“Language is one of the best data-compression mechanisms we have. The information contained in literature, or even email, encodes our identity as human beings. The entire literary canon may be smaller than what comes out of particle accelerators or models of the human brain, but the meaning coded into words can’t be measured in bytes. It’s deeply compressed. Twelve words from Voltaire can hold a lifetime of experience.”
– Fernanda Viegas, IBM
Something I came across while reading Wired. Viegas runs a site called Many Eyes that lets users upload data and observe how it maps into a data visualization of their choice.
What really intrigues me as an avid writer is the way she is talking about the way words compress data. Often I wonder what exactly makes good writing. Some factors I had looked at before were things like sentence structure, a developed personal style, vocabulary, and in most cases a high concept. Those are all pretty hard things; hard as in they’re easy targets, hard data that we can look at in order to determine something. You can usually apply those criteria to writing and gauge relatively how ‘developed’ it is.
But just like game mechanics, there is always core functionality. Something that operates at a low level, and is harder to locate and describe, especially when trying to gauge quality. Why are some games just fun, and why are some writers just eye opening.
Data compression is an excellent theory (would you call it a theory? It seems to be proven) to apply to writing in order to locate and evaluate those soft targets.
So at its lowest level, what is data compression. You’re taking a good deal of information and pushing it all together into something smaller — when we’re talking about words, smaller means we’re centralizing ‘things’. One word can contain several meanings, because just like compressing digital data, you lose some quality. The cost of compression is the loss of specificity.
This is fascinating because it implies that what a good writer is really doing is arranging pieces of compressed data in such a way that people can unravel, or decompress, that data in such a way that it is pleasing to the human brain. I’m no scientist, but I believe that’s called triggering the ‘aha’ moment, wherein humans think they’re quite clever for figuring something out. Most of the time it’s something they already knew, but just hadn’t had it told to them in such a way before — confirmation of a belief is a strong sensation.
Anyways, I’m wandering — I think this idea of data compression is more or less where the idea of subjectivity was born. If words are our way of compressing things in the natural world, and by compressing them they become more vague, then that means people can interpret those vagaries for themselves.
The same thing goes for art, although I don’t believe I’m quite as qualified to speak about semiotics or visual art. In order to create something usable and transferable, such as visuals like symbols or words in a language, it was necessary to simplify things. This doesn’t mean they don’t contain complexity, it’s just not inherent, but rather implied. A painting of a landscape can evoke different feelings and inspire different thoughts in different people because each person is deconstructing that simplification and creating their own complex model.

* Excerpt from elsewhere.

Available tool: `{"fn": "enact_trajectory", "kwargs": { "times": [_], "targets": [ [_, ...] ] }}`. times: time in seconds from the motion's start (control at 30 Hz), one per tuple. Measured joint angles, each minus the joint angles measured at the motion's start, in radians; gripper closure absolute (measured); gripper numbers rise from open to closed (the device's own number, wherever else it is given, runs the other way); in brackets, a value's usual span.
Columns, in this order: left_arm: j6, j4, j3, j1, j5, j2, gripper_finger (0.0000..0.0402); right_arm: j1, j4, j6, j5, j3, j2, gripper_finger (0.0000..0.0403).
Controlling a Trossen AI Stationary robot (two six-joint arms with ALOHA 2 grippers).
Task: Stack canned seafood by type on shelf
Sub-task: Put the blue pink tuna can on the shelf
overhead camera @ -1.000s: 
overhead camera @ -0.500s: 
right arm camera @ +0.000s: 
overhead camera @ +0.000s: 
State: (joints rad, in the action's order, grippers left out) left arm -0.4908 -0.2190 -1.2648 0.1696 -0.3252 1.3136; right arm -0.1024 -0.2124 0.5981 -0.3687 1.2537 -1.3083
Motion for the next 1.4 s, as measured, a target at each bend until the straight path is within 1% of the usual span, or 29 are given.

This personal revelation has led me to second guess my use of certain vocabulary — we can say that the more complex a word is the less it is compressing data; the more specific it is being. For technical writing that’s great sometimes, but for most of the writing I do I’m trying to stir emotions. If using more simple words means that data is being compressed more, and is therefore left open for more interpretation, then great. Simple words are easier for people to learn, and therefore you have an increased *potential* reading audience.
For a long time I was under the impression that having a wide vocabulary meant learning and using lots of ‘big’, or complex, words. But as I’m learning now, for most of my work, it really means finding the ‘right’ words, not necessarily the most complex.